The Pine Belt, also known as the Piney Woods, is a region in Southeast Mississippi. The region gets its name from the longleaf pine trees that are abundant in the region. The Pine Belt includes 9 counties: Covington, Forrest, Greene, Jefferson Davis, Jones, Lamar, Marion, Perry, and Wayne.

==History==
Before the arrival of Europeans, the area that would later become the state of Mississippi was populated by several Native American tribes, including the Natchez and Pascagoula in the Pine Belt. The native population declined as a result of armed conflicts with the Europeans, attrition from diseases, or coalescence with other tribes.

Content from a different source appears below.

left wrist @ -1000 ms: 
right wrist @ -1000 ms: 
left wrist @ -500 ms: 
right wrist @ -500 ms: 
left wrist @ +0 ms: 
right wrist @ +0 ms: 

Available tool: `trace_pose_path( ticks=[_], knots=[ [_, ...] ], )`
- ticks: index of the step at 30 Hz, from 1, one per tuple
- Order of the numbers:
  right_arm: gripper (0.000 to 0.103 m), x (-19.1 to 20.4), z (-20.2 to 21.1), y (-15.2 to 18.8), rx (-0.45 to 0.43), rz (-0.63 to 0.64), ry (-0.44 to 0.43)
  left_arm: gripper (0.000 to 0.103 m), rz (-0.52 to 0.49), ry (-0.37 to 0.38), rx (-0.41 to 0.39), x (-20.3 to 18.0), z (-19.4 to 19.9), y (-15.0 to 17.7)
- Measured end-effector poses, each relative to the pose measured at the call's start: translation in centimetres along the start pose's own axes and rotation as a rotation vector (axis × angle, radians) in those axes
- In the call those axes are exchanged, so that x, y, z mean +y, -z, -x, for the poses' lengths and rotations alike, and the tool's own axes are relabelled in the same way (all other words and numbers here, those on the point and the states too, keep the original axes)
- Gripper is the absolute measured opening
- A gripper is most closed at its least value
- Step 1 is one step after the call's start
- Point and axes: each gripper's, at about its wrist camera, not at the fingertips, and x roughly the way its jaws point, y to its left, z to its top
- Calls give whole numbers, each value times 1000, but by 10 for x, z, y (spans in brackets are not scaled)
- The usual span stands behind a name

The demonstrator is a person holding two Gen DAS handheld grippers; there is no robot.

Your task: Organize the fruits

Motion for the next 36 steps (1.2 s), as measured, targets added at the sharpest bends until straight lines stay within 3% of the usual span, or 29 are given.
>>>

In 1817, the western portion of the Mississippi Territory was admitted to the Union as the State of Mississippi. Yet, the vast longleaf pine resource in Mississippi's Pine Belt remained mostly undisturbed, because there was no efficient system for transporting cut timber to sawmills for processing into lumber. That changed in the late 1800s, when railroads were built throughout the Pine Belt. These railroads provided an inexpensive means for moving passengers as well as logs and lumber, and opened Mississippi's Pine Belt to both industrial growth and community development. Notable railway construction during this era included the Gulf and Ship Island Railroad; New Orleans and Northeastern Railroad; and the Mobile, Jackson and Kansas City Railroad. The Pine Belt's booming timber industry ended around 1930, when the virgin pine forests were depleted.

As World War I raged in Europe, military training sites were being created throughout the United States. As part of that effort, one of those training sites was established in the Pine Belt south of Hattiesburg in 1917. Over time, that training site transformed into Camp Shelby Joint Forces Training Center. Camp Shelby is the largest state owned military training facility in the U.S. and covers more than 134000 acre.

==Geography==
As of 2020, Mississippi's Pine Belt had a population of 306,672 and an area of about 5,200 mi^{2} (13,400 km^{2}). In the U.S. House of Representatives, the area is split between Mississippi's 3rd and 4th congressional districts.

===Principal cities and towns===
The following are the 10 most populous cities and towns in the region.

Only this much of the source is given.